> What is being asked: Can you copy out the data exactly? Leave the images out.

-------- Information provided

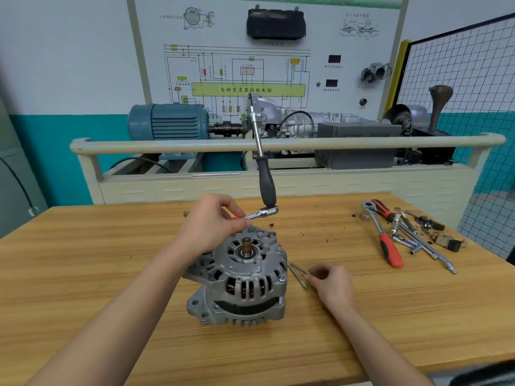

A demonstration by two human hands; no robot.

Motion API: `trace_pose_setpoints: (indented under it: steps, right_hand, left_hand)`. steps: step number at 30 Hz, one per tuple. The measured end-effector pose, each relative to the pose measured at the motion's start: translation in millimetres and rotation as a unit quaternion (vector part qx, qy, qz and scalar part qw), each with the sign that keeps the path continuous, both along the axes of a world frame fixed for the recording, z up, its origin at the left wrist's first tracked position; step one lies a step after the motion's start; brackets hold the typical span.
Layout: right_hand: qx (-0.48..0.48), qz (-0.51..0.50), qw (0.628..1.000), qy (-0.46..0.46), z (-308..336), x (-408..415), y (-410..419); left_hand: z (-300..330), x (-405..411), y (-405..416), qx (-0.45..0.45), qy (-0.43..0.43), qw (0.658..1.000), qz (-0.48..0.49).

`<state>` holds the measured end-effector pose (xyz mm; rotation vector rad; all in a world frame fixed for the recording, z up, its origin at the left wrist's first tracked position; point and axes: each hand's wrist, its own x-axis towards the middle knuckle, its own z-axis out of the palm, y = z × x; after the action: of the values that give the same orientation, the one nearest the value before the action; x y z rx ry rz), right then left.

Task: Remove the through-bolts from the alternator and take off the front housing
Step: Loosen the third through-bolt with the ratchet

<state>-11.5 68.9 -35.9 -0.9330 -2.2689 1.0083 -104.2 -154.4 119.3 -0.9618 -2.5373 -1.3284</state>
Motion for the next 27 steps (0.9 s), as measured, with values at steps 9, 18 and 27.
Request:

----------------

> Solved problem:
A demonstration by two human hands; no robot.

Motion API: `trace_pose_setpoints: (indented under it: steps, right_hand, left_hand)`. steps: step number at 30 Hz, one per tuple. The measured end-effector pose, each relative to the pose measured at the motion's start: translation in millimetres and rotation as a unit quaternion (vector part qx, qy, qz and scalar part qw), each with the sign that keeps the path continuous, both along the axes of a world frame fixed for the recording, z up, its origin at the left wrist's first tracked position; step one lies a step after the motion's start; brackets hold the typical span.
Layout: right_hand: qx (-0.48..0.48), qz (-0.51..0.50), qw (0.628..1.000), qy (-0.46..0.46), z (-308..336), x (-408..415), y (-410..419); left_hand: z (-300..330), x (-405..411), y (-405..416), qx (-0.45..0.45), qy (-0.43..0.43), qw (0.658..1.000), qz (-0.48..0.49).

`<state>` holds the measured end-effector pose (xyz mm; rotation vector rad; all in a world frame fixed for the recording, z up, its origin at the left wrist's first tracked position; point and axes: each hand's wrist, its own x-axis towards the middle knuckle, its own z-axis out of the palm, y = z × x; after the action: of the values that give the same orientation, the one nearest the value before the action; x y z rx ry rz), right then left.

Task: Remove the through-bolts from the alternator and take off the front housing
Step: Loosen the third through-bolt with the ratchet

<state>-11.5 68.9 -35.9 -0.9330 -2.2689 1.0083 -104.2 -154.4 119.3 -0.9618 -2.5373 -1.3284</state>
Motion for the next 27 steps (0.9 s), as measured, with values at steps 9, 18 and 27.
Request:

This completes the requested output.